Iraqi Shi’ite, Sunni friendship meal ends in death

April 23, 2006

By Michael Georgy

BAGHDAD (Reuters) – Just hours after Iraq’s prime
minister-designate promised to unite Iraqis on Saturday, three
Shi’ite brothers and two Sunni brothers went out to dinner
together.

It was an uplifting gathering in a country where sectarian
mistrust deepens after every bombing, shooting and kidnapping.

But the harsh reality of Iraq caught up with the group of
friends just after they paid the check and left the restaurant.

Gunmen in cars pulled up and shot them dead in plain view
of the public, police said. Relatives who washed the bodies for
burial said their eyes had been gouged out and hands bound.

Friendships were forgotten the next day as vows of revenge
whipped up an already emotional crowd at the funeral for the
Shi’ite brothers — Iyad, Ali and Mohammad Yazan.

There appeared to be no compassion for the Sunni Arab
brothers — Omar and Hakam Khudeir — even though they were
victims of the same hail of bullets.

Instead, memories of Saddam Hussein’s Sunni regime, which
oppressed Shi’ites, came back to haunt them as they mourned.

Rage then shifted to Sunni Wahhabis, Arab militants who
cross over into Iraq to blow themselves up in suicide missions
that have killed many thousands of Shi’ites.

There was no talk of the promised non-sectarian family of
Iraqis that Prime Minister-designate Jawad al-Maliki said he
would create after he was asked to form an administration.

“Since Saddam’s time each Shi’ite house loses four or five
people who are killed (by Sunnis),” said Karim Salim, whose
desire for revenge extended beyond Iraq’s Sunnis.

“The Shi’ites call for revenge. We call on the government
to open the borders so we can cross over and do what we need to
do with all Sunnis.”

Mourners carried the three Shi’ite brothers and a relative
who was with them at the restaurant in crude wooden coffins in
Baghdad’s Sadr City slum, named after a revered cleric believed
killed by Saddam’s agents in 1980.

Somewhere across Baghdad, the Sunni brothers were probably
in their own coffins surrounded by weeping and angry relatives
caught up in violence that has left hundreds of bodies on the
streets since the February bombing of a Shi’ite shrine.

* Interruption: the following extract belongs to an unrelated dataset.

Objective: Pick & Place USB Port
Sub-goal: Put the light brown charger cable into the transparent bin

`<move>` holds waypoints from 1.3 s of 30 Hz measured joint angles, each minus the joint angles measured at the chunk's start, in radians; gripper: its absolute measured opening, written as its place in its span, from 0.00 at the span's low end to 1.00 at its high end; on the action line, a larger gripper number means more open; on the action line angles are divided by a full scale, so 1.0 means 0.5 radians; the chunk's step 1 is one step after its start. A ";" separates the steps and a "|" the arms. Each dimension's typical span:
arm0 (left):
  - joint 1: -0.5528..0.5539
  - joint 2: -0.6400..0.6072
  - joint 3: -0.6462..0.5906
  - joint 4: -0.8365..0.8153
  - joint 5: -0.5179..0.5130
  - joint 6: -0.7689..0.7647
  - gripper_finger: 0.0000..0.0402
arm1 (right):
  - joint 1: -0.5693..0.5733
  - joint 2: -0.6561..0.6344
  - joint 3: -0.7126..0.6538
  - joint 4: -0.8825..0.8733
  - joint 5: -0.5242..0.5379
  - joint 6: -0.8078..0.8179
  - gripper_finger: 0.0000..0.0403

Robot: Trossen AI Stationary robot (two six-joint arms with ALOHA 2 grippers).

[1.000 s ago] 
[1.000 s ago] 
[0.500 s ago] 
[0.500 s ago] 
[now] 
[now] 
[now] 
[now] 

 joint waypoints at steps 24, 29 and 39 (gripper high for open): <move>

No one knows why the gunmen killed the group of friends or
even if it was a sectarian slaying since both Sunnis and
Shi’ites died.

Maybe it was personal?

Those are questions often asked by grieving relatives in
Iraq.

But in a land many fear will slip inexorably toward a civil
war unless Maliki forms a government that can unite Iraqis,
their questions are rarely answered.